ABOUT THE MONOLOGUE
I wrote a longer version of this monologue in 2021 after reading the obituary of Lidia Menapace, whom the N.Y. Times profiled in a series on people who died of covid. For years, I have been writing plays inspired by historic women for The 365 Women a Year Project and leapt at the chance to write about her. I was also looking for role models at a very dark period in time.
Menapace was a feminist, writer and a member of the Italian resistance who fought Mussolini. I found her story to be fascinating. I set the piece in a girl’s high school in Italy.
When I saw the call for plays and monologues about resisting fascism, I trimmed the work to be the required length of a single page, removed the references about covid and put the focus on her efforts to fight fascism, nazism and sexism. My hope is that learning about women like Lidia Menapace will instill appreciation and courage in others and maybe even inspire them to live as she did.

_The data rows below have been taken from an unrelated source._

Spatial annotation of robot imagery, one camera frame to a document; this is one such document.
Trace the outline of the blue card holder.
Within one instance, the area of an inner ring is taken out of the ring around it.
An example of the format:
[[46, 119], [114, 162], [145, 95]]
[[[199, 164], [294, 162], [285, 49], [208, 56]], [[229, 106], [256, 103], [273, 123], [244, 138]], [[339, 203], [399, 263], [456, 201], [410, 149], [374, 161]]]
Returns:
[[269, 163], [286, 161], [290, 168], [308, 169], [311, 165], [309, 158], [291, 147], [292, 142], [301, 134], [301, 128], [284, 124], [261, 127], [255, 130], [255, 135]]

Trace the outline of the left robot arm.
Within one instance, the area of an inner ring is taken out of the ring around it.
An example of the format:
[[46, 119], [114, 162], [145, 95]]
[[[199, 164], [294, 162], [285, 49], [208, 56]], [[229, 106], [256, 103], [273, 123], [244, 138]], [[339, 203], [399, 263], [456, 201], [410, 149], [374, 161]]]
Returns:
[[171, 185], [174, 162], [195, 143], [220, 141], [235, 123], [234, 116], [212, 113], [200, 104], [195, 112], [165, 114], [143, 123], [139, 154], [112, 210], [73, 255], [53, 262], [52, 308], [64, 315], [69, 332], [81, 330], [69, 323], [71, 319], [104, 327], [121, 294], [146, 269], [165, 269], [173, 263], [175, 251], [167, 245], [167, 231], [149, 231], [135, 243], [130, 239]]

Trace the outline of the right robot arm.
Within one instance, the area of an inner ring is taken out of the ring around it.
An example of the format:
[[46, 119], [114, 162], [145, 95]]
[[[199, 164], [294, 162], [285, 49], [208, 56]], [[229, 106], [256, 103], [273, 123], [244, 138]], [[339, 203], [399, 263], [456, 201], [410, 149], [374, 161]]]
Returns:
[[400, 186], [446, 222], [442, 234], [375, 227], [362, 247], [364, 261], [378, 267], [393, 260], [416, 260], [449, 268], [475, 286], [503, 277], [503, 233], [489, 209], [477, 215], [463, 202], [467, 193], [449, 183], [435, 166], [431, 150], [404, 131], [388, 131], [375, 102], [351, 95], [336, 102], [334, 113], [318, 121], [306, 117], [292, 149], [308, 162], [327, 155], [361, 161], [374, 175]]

Have any of you had men say rude things to you, make catcalls, obscene gestures on the way to school today?
(looking around)
More than half. That’s how it all starts and it only gets worse! A woman in Italy is murdered every three days. The church does not protect us. Fascists like Trump and Berlusconi never have any respect for women. They show other men they can treat us like garbage and get away with it. When I was young, my teachers made me praise Il Duce. But at home, my mother had me destroy school papers claiming I was an “elite member of the Aryan race”.
(imitating her mom’s voice)
“We are not animals! Don’t let them turn you into an animal, Lidia!” ...
I hope all of you will think critically about what they teach you here. I was about your age when I joined the resistance. They could have arrested and tortured me at any moment, but that never stopped me.